Desert View Tower, In-Ko-Pah Road, Jacumba; (619) 971-2845. The view from this 70-foot tower is OK. The best part of the property is the neighboring trail among boulders, where someone long ago carved and painted all sort of faces and creatures. Adult admission $9.50.
Pacific Southwest Railway Museum, 750 Depot St., Campo. Open Saturday and Sunday, 9 a.m.-5 p.m. Admission $10 for adults. The museum is a place for hard-core train people, unless you’re going on a train ride (about 10.5 miles round-trip). Those are offered on Saturdays at 10:30 a.m., 1 p.m. and 2:30 p.m., at varying prices. The museum also has a location in La Mesa.

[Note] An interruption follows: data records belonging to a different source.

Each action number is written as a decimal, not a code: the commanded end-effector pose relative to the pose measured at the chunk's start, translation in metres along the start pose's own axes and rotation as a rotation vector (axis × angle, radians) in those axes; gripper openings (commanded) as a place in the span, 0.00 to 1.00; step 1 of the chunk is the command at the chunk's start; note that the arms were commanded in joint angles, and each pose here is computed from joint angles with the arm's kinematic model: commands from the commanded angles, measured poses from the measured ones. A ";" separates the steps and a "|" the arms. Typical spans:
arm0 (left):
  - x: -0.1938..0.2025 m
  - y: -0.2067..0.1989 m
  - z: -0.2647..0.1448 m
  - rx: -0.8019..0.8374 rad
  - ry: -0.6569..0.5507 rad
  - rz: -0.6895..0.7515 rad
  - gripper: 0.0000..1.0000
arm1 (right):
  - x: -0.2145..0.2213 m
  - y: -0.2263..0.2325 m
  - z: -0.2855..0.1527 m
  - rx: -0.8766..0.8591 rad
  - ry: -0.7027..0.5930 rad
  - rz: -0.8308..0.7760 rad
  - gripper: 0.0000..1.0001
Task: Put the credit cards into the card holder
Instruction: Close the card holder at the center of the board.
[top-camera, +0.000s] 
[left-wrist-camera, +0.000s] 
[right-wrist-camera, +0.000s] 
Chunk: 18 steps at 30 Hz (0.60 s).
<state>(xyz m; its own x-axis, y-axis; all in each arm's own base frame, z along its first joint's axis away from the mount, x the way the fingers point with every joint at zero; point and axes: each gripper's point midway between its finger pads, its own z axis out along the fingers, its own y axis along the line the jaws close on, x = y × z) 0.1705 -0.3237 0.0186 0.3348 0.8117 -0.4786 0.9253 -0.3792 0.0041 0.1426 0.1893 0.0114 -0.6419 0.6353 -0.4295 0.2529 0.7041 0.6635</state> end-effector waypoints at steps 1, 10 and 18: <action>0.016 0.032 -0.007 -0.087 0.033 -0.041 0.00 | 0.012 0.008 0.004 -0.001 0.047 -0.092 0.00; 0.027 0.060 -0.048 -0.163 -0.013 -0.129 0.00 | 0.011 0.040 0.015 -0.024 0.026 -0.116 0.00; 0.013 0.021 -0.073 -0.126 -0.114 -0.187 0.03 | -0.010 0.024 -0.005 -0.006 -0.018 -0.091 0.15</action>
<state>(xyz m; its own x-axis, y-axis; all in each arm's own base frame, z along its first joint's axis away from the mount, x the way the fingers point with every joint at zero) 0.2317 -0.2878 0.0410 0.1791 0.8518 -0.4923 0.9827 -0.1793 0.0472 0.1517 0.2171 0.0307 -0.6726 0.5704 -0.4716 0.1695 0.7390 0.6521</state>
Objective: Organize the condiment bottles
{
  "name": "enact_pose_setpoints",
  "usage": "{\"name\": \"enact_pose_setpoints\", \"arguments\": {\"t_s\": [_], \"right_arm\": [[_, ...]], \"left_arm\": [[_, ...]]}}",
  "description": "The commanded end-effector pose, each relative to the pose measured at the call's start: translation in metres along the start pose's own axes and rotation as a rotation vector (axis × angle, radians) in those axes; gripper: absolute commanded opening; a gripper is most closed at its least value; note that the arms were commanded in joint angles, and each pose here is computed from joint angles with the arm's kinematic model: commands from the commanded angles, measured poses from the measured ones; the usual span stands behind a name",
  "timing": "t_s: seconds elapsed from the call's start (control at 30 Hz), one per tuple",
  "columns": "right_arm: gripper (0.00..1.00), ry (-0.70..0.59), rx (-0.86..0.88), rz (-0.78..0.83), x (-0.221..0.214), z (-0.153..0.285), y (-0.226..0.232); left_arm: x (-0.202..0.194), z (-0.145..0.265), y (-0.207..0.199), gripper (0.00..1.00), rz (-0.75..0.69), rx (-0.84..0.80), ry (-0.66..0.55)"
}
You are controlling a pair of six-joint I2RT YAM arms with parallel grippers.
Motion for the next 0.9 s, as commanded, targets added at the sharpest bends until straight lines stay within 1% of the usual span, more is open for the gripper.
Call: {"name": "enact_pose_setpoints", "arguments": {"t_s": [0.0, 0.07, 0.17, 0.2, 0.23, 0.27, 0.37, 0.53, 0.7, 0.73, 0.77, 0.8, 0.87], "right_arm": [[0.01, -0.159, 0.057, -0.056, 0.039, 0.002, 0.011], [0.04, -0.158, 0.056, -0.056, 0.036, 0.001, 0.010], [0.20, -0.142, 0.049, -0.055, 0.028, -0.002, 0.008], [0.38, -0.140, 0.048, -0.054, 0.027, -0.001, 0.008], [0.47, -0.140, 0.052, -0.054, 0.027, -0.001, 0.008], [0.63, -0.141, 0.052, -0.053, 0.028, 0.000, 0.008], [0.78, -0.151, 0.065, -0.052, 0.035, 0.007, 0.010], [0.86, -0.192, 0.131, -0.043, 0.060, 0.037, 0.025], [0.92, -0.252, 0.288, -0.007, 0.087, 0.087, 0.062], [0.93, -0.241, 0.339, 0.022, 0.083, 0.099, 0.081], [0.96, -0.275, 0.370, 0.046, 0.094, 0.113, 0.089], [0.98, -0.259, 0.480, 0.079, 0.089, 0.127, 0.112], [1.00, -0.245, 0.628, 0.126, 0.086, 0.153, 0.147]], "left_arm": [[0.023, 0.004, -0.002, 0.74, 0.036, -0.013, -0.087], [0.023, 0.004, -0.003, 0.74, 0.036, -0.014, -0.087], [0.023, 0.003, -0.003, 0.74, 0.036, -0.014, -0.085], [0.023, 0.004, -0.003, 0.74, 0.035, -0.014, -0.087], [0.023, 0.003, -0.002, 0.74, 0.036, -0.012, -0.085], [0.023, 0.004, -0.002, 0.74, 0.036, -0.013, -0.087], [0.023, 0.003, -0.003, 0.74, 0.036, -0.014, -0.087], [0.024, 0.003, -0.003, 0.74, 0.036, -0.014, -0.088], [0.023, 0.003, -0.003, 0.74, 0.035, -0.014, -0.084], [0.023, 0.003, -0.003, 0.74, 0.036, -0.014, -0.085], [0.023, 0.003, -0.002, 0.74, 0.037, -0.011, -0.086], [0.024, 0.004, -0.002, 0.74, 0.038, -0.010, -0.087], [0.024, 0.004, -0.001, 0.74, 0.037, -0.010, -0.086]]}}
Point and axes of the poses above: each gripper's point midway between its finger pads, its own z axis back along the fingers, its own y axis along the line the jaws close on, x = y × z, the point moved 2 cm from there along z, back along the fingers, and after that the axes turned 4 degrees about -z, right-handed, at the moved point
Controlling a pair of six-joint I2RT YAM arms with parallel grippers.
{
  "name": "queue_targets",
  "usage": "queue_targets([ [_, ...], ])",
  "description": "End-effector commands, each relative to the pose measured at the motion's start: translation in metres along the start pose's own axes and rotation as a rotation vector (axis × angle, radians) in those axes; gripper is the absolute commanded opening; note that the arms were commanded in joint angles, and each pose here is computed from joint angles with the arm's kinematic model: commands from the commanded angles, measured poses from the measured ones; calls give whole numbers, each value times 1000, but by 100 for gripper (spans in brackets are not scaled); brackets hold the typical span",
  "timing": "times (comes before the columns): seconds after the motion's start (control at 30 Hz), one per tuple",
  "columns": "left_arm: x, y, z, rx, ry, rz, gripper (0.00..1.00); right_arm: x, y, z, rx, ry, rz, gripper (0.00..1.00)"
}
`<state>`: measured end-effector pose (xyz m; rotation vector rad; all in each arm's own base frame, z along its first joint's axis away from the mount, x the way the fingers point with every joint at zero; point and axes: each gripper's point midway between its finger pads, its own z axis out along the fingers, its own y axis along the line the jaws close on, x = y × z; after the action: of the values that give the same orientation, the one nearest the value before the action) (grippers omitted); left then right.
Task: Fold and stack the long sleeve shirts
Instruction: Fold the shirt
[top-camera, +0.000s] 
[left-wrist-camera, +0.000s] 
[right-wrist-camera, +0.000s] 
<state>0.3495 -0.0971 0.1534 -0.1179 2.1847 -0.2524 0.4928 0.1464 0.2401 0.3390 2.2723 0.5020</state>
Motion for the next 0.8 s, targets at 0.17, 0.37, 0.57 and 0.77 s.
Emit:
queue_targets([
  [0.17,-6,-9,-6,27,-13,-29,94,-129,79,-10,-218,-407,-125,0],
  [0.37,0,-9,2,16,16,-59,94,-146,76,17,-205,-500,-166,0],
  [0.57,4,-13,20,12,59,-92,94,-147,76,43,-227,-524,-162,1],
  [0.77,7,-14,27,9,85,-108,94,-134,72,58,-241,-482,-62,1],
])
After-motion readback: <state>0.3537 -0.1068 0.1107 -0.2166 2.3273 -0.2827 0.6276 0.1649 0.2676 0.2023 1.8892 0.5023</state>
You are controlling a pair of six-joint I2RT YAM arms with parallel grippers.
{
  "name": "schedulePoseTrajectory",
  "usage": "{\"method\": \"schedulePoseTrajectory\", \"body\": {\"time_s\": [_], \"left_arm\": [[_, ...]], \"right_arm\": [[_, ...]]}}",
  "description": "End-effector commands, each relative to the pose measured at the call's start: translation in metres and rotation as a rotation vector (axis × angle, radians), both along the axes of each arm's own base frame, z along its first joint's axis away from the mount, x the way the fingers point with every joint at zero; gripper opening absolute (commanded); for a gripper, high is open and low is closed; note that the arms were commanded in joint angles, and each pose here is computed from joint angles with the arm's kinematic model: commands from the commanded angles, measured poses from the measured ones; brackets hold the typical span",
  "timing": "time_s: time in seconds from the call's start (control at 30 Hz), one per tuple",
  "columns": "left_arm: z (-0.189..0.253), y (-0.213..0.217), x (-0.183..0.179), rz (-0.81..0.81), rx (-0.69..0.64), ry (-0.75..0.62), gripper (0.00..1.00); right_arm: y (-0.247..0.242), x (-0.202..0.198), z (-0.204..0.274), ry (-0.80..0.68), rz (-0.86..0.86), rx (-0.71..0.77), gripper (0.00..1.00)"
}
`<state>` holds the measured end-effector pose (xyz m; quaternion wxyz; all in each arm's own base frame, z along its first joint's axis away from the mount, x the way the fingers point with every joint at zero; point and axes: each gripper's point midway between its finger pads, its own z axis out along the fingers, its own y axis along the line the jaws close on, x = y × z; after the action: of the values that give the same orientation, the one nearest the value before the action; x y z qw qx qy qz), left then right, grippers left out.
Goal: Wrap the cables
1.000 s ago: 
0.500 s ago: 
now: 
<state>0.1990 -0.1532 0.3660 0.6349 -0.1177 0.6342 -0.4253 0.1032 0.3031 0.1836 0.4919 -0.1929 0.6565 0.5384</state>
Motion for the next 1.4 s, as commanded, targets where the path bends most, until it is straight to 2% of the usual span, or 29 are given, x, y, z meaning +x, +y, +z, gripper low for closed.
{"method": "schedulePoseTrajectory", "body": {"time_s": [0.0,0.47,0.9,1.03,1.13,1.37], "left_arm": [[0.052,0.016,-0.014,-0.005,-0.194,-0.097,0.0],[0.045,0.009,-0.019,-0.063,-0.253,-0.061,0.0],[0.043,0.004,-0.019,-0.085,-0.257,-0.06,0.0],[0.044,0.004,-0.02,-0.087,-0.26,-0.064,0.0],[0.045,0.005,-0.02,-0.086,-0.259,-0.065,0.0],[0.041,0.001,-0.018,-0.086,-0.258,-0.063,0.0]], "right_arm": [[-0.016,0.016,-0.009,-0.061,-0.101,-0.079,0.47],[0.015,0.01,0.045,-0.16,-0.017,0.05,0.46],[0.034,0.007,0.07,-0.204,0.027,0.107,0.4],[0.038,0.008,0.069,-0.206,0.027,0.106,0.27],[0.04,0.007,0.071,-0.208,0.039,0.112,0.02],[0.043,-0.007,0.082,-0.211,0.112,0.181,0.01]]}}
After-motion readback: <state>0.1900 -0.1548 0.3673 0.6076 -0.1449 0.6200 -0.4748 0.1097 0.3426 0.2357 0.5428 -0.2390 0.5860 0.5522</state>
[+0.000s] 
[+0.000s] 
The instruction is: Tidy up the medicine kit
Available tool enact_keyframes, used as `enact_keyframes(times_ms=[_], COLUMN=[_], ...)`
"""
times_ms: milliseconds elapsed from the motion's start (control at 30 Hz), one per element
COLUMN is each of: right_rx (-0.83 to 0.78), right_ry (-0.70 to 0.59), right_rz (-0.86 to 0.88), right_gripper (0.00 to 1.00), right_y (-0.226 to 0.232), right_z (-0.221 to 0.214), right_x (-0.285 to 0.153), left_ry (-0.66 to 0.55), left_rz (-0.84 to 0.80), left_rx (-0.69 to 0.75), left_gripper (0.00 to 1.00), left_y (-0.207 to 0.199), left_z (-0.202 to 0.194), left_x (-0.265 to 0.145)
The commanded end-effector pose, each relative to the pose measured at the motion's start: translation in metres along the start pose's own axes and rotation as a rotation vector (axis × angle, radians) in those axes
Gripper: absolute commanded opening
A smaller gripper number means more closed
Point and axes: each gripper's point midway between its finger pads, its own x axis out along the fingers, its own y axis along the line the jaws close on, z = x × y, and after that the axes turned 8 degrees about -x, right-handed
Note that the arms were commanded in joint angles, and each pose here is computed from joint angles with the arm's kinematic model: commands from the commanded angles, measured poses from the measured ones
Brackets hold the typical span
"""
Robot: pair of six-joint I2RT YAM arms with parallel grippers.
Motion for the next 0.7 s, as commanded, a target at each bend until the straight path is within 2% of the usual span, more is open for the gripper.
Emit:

Gaskill Brothers Stone Store Museum, Forest Gate Road and Historic Highway 94, Campo; (619) 980-2013. Includes a timeline on local history. The upstairs of the stone story museum is mostly about the Buffalo Soldiers. Open Saturdays and Sundays, 11 a.m.–4 p.m.
Camp Lockett Event & Equestrian Facility, 799 Forest Gate Rd., Campo; (619) 369-9399. Including a Buffalo Soldier Museum, horse facilities and camping area. The camp, built in 1941 and closed in 1946, was the last base of operations for Black “Buffalo Soldiers” before the U.S. Army integrated and disbanded cavalry units. The Buffalo Soldiers guarded the U.S.’ southern border and Italian prisoners of war. Museum opens Saturday 9 a.m.- 5p.m., closed in December.